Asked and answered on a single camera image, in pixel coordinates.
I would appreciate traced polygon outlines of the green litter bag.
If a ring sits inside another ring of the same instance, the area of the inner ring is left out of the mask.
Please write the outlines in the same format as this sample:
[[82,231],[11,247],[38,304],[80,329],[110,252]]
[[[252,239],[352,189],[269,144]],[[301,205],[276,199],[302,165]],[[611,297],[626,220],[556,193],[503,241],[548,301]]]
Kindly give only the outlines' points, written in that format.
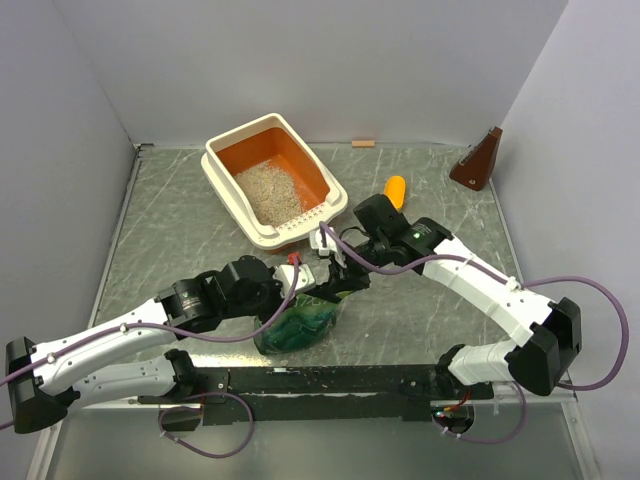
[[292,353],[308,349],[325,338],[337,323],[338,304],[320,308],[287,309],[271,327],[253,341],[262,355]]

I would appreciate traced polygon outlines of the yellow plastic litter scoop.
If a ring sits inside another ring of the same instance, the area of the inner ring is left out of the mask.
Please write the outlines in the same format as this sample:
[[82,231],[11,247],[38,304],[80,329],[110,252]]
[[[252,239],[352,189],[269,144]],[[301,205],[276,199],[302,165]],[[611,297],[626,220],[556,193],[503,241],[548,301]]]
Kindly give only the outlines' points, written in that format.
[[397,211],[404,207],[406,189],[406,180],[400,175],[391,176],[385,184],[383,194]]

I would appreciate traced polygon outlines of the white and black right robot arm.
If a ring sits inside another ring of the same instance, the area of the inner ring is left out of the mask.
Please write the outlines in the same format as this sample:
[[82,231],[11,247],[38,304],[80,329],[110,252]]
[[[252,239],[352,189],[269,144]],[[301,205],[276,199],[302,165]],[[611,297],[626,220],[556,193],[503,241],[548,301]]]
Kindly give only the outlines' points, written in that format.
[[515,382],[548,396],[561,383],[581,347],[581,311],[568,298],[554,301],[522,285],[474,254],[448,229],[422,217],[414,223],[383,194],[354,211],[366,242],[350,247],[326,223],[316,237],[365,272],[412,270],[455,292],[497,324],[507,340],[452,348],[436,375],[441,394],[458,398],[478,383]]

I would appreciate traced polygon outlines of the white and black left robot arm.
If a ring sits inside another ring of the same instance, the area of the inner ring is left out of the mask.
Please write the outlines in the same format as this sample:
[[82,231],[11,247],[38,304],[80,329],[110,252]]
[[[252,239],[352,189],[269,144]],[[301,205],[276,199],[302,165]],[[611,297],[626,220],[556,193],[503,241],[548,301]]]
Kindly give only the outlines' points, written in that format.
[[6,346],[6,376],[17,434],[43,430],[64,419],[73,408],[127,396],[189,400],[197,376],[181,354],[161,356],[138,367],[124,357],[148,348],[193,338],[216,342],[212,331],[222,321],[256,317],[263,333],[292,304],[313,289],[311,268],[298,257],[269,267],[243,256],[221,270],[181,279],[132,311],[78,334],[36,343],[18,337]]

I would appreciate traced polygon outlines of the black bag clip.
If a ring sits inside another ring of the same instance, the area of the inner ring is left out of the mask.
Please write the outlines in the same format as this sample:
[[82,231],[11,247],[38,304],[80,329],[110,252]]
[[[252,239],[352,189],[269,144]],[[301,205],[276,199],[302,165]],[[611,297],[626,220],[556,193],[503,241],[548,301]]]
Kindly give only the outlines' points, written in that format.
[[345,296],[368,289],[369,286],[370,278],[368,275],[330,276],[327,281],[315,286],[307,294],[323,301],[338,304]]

_Exercise details_
In the records above, find the lines holding "appreciate". Copy each one.

_Exercise response_
I would appreciate traced polygon outlines of the green litter bag.
I would appreciate traced polygon outlines of the yellow plastic litter scoop.
I would appreciate traced polygon outlines of the white and black right robot arm.
I would appreciate traced polygon outlines of the white and black left robot arm.
I would appreciate traced polygon outlines of the black bag clip.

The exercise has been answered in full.